Exact copies of all the records below should be returned.

== == ==

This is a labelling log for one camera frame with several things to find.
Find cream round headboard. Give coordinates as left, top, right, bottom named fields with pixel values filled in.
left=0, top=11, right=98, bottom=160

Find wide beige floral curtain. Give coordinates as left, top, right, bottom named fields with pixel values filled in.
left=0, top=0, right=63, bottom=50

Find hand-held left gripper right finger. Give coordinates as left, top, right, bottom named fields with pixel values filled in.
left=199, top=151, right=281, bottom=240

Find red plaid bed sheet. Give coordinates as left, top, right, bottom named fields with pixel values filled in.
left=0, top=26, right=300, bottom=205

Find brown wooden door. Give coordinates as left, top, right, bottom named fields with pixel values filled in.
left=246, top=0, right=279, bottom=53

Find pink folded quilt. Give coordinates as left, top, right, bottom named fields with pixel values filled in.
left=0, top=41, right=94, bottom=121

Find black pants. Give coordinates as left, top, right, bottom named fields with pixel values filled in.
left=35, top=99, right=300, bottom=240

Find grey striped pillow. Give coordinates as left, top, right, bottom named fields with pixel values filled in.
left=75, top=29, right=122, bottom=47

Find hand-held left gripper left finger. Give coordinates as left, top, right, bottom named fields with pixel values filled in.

== == ==

**TASK RESPONSE**
This is a labelling log for one camera frame with several things to find.
Find cream round headboard. Give coordinates as left, top, right, bottom named fields with pixel values filled in.
left=0, top=11, right=98, bottom=160

Find wide beige floral curtain. Give coordinates as left, top, right, bottom named fields with pixel values filled in.
left=0, top=0, right=63, bottom=50

Find hand-held left gripper right finger. Give coordinates as left, top, right, bottom named fields with pixel values filled in.
left=199, top=151, right=281, bottom=240

Find red plaid bed sheet. Give coordinates as left, top, right, bottom named fields with pixel values filled in.
left=0, top=26, right=300, bottom=205

Find brown wooden door. Give coordinates as left, top, right, bottom named fields with pixel values filled in.
left=246, top=0, right=279, bottom=53

Find pink folded quilt. Give coordinates as left, top, right, bottom named fields with pixel values filled in.
left=0, top=41, right=94, bottom=121

Find black pants. Give coordinates as left, top, right, bottom named fields with pixel values filled in.
left=35, top=99, right=300, bottom=240

Find grey striped pillow. Give coordinates as left, top, right, bottom named fields with pixel values filled in.
left=75, top=29, right=122, bottom=47

Find hand-held left gripper left finger. Give coordinates as left, top, right, bottom named fields with pixel values filled in.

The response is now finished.